Transcribe exactly the line that contains "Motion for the" and all lines following it to the end of the material below; omit everything else.
====
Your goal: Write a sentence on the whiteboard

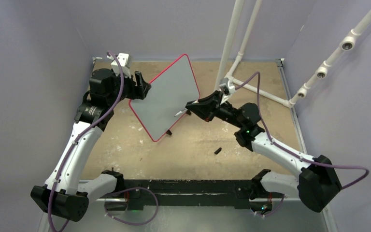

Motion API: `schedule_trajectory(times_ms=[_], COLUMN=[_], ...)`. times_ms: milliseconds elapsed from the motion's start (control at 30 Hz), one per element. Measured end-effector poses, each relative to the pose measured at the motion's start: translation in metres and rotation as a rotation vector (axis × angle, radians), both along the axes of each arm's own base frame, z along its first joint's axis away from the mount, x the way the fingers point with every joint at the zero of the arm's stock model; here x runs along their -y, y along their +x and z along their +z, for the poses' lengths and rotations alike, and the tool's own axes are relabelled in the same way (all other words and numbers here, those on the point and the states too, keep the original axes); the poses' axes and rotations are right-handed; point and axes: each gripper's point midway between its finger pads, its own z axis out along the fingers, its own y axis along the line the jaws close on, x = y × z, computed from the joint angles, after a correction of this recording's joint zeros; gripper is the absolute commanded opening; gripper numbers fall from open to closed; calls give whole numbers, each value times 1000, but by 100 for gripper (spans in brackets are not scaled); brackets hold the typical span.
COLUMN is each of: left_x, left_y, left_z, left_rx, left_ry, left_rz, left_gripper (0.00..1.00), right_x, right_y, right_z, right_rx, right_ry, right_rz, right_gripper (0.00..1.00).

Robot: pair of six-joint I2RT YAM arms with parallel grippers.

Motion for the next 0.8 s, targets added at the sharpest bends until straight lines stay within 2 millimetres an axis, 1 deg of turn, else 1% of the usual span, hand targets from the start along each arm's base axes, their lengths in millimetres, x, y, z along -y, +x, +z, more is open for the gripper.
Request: schedule_trajectory(times_ms=[100,200,300,433,600,667,800], left_x=[-7,-12,-12,-8,-8,-8,-10], left_y=[2,1,-5,-13,-14,-13,-12], left_z=[-20,-37,-44,-37,-28,-27,-28], left_rx=[-25,-39,-18,39,98,109,114], left_ry=[19,29,20,0,0,3,11], left_rz=[17,29,13,-18,-28,-28,-25], left_gripper=[63,60,56,49,43,41,39], right_x=[-20,-35,-55,-80,-105,-111,-117], right_y=[-2,-2,1,6,11,13,19], right_z=[8,11,9,8,10,10,6], right_rx=[11,9,-3,-20,-19,-24,-37], right_ry=[21,42,54,71,99,109,127], right_rz=[34,61,94,123,155,159,152], right_gripper=[0,0,0,0,0,0,0])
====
Solution to this task:
Motion for the next 0.8 s, targets added at the sharpest bends until straight lines stay within 2 millimetres an axis, 1 deg of turn, else 1% of the usual span, hand targets from the start along each arm's base axes, their lengths in millimetres, x, y, z along -y, +x, +z, more is open for the gripper.
Request: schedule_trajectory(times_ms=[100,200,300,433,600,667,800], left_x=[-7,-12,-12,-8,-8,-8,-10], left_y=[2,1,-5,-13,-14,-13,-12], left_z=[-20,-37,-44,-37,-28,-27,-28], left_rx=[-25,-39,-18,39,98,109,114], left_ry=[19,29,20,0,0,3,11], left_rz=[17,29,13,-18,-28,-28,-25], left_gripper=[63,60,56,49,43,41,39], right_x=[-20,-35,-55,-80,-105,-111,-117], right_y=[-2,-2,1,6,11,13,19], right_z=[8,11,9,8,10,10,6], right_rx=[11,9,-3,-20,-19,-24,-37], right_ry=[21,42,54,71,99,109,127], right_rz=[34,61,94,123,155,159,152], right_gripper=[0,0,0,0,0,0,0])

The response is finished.